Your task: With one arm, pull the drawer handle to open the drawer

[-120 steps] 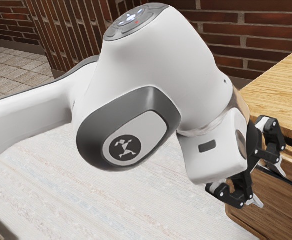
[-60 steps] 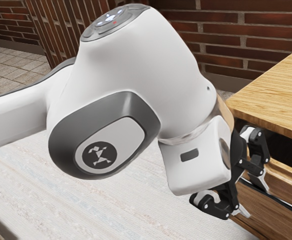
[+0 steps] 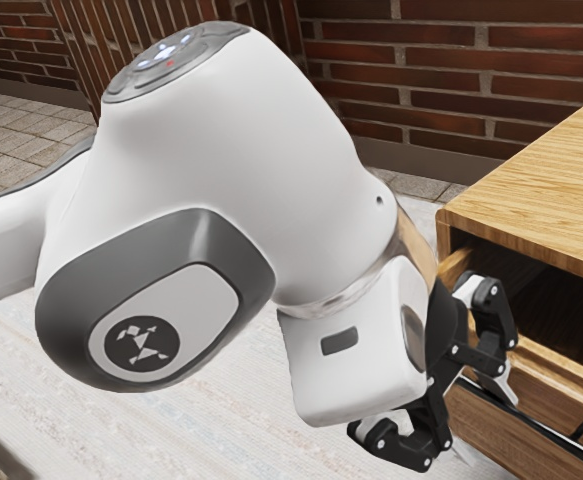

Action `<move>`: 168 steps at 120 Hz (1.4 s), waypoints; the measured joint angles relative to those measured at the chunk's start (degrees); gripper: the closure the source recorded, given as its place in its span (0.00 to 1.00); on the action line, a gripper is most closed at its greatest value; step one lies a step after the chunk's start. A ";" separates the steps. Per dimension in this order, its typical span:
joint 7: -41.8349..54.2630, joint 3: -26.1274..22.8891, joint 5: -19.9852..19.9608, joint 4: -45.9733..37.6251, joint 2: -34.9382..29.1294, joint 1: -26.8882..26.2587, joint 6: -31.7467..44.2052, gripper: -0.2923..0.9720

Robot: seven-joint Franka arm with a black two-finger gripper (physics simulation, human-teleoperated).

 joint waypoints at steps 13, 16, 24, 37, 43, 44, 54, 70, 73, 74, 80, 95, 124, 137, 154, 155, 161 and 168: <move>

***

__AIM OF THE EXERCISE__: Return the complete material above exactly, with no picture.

__EXERCISE ANSWER__:
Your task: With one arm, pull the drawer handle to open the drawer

[-120 steps] 
[-60 steps] 
[+0 steps] 

Action `<move>`: 168 steps at 120 Hz (1.4 s), waypoints; the measured joint angles relative to those measured at the chunk's start (degrees); gripper: the closure the source recorded, given as its place in its span (0.00 to 1.00); on the action line, a gripper is most closed at its greatest value; step one lies a step after the chunk's start. A ";" separates the steps. Per dimension in this order, its typical span:
joint 7: -41.8349..54.2630, joint 3: -26.1274..22.8891, joint 5: -19.9852..19.9608, joint 4: -45.9733..37.6251, joint 2: -34.9382..29.1294, joint 1: -26.8882..26.2587, joint 6: -31.7467..44.2052, gripper: -0.2923..0.9720

Robot: seven-joint Franka arm with a black two-finger gripper (physics simulation, human-teleoperated).

 joint waypoints at steps 13, 16, 24, 37, 43, 44, 54, 70, 73, 74, 80, 95, 124, 137, 154, 155, 161 and 168: <move>

Work on the answer is now done.